Last week the Lane County Blood Bank sent EW an email that says, “Halloween is a great time to talk about blood and we’d like to bring some attention and educate your readers on the need for blood in our community.”
Err, umm, yes, I suppose Halloween is a good time to talk about blood, now that you mention it. And nothing says Halloween like the Lane County Bloodmobile, right?
You do have to give the Bloodbank points for a holiday-themed news peg. Plus the agency forever earned my affection when it began the “Pints for a Pint” donate blood and get a beer thing.
The American Lung Association trumped the Bloodbank’s vampire, zombie, blood, donate thing by sending me a bag of candy. Yup. Before I opened the enclosed card, I fell for it — assumed it was a bag o’ kids treats. I was right about to throw the bag on a coworker’s desk when out of the depths of my Monday mind I remembered that no one just sends a reporter candy.

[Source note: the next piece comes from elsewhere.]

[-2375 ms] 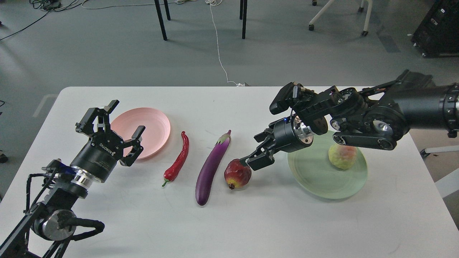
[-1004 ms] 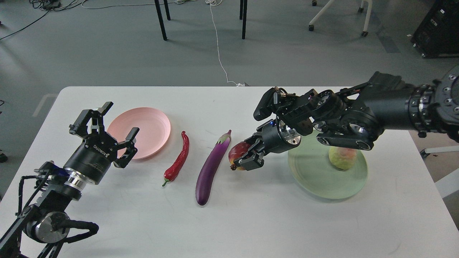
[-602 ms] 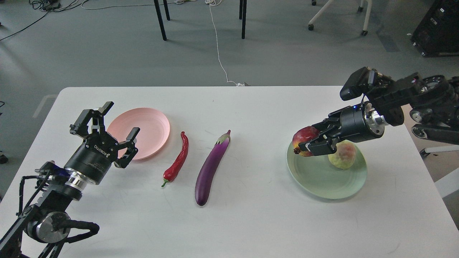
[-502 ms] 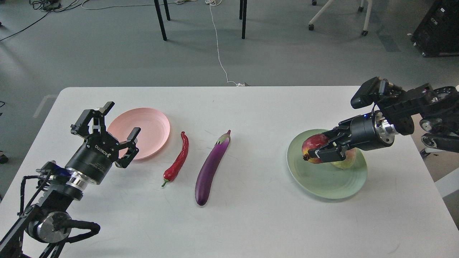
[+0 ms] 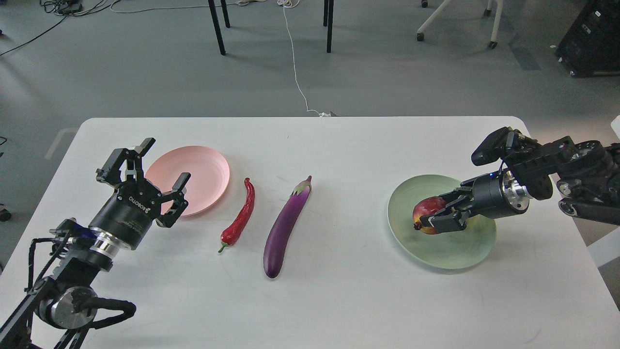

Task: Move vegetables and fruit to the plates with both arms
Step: 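Carry the apple onto the green plate and release it, then lift the right gripper away from the green plate, then lower the left gripper onto the red chili pepper and grasp it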

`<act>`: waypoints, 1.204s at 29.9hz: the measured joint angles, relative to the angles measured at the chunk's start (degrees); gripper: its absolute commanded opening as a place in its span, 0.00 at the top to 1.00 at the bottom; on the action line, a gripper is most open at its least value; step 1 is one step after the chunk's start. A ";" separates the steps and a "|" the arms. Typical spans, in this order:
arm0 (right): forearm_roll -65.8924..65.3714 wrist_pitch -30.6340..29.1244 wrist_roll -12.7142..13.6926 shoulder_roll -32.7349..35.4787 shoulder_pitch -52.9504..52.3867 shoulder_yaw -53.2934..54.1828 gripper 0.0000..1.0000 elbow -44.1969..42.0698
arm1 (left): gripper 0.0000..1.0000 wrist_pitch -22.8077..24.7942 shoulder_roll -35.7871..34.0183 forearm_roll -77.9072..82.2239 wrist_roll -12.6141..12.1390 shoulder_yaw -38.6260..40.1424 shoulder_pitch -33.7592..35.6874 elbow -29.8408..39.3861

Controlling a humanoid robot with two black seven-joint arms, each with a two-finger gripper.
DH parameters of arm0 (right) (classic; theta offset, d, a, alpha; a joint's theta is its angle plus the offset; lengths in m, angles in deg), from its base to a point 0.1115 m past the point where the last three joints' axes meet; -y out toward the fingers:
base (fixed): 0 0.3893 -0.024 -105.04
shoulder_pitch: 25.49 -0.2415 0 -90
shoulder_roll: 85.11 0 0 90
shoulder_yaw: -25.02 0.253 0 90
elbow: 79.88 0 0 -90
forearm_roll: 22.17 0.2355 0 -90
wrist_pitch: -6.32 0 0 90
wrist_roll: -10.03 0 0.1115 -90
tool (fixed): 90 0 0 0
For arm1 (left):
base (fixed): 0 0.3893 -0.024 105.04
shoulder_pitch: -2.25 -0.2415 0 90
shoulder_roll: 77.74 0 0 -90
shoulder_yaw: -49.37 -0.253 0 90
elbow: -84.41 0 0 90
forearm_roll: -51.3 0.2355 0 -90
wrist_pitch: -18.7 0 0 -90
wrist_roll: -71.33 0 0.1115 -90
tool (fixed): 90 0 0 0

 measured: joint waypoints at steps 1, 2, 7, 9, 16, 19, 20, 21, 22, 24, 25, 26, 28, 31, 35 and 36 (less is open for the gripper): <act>0.02 0.00 0.00 0.01 0.02 0.03 0.03 0.03 | 0.01 0.00 -0.02 0.00 -0.04 0.01 0.00 0.00; 0.03 0.00 0.00 0.09 0.03 0.14 0.03 0.14 | 0.01 0.00 -0.05 0.00 -0.08 0.01 0.00 0.00; 1.03 0.11 0.00 2.24 0.07 5.84 0.03 0.52 | 0.01 -0.07 -0.23 0.12 -0.27 0.01 0.49 -0.26; 2.88 0.18 -0.01 4.10 0.53 10.15 0.03 0.93 | 0.01 -0.08 -0.69 0.20 -0.42 0.00 0.70 -0.59; 23.85 2.91 0.00 9.56 13.38 30.81 0.03 1.32 | 0.01 -1.82 -5.51 -0.20 -0.77 -0.08 3.54 -2.49; 36.63 3.50 0.01 9.90 22.80 41.38 0.02 0.97 | 0.01 -3.70 -8.04 -0.25 -0.56 -0.05 4.96 -3.16; 40.91 3.54 0.01 9.83 26.16 45.05 0.01 0.93 | 0.01 -4.04 -8.69 -0.26 -0.52 -0.03 5.41 -3.27; 44.50 3.55 0.01 9.57 29.11 48.44 0.01 0.84 | 0.01 -4.32 -9.28 -0.26 -0.49 -0.03 6.05 -3.41; 48.29 3.52 0.01 9.09 32.38 52.31 0.01 0.79 | 0.01 -4.36 -9.67 -0.26 -0.36 -0.03 6.74 -3.52; 54.44 3.26 0.01 7.77 38.10 59.11 0.01 0.58 | 0.01 -4.29 -9.96 -0.05 -0.10 -0.19 7.71 -3.64; 57.45 3.07 0.02 6.88 41.05 62.54 0.01 0.13 | 0.01 -4.30 -10.01 0.36 -0.04 -0.51 8.10 -3.64; 60.12 2.84 0.02 5.95 43.78 65.72 0.01 -0.54 | 0.01 -4.36 -10.01 1.02 -0.01 -0.83 8.47 -3.57; 63.77 2.61 0.02 4.29 48.05 70.54 0.01 -2.12 | 0.01 -4.42 -9.99 4.30 0.07 -2.10 9.58 -2.80; 65.99 2.34 0.02 2.32 52.80 75.36 0.01 -3.97 | 0.01 -4.22 -9.85 13.47 0.10 -5.26 11.56 -0.11; 66.34 1.74 0.02 1.73 55.55 77.25 0.01 -4.41 | 0.01 -2.37 -10.16 26.61 0.19 -9.94 15.15 3.29; 66.34 1.61 0.02 1.71 55.74 77.35 0.01 -4.46 | 0.01 -1.78 -10.31 30.22 0.20 -11.67 16.52 3.65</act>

They want something. I opened the card.
The American Lung Association didn’t just send me some Starbursts, Rolos and Dum Dums. It also sent me some watermelon flavored nicotine liquid, rolling papers and a Swisher Sweet.
Ironically the coworker whose desk I was cavalierly going to throw the bag of treats on has been trying to quit smoking for two weeks. I’m not sure the grape flavored cigar wrapper would have amused him.
So there you are, if you want to get the word out, send an email about blood or send a goodie bag of candy and nicotine. Now go donate blood and don’t let kids get hold of nicotine products that look like kids treats.
And I’m going to put the watermelon flavord nicotine vapor bottle on my shelf next to the organic personal lubricant (Good Clean Love) and the condoms (Center for Biological Diversity).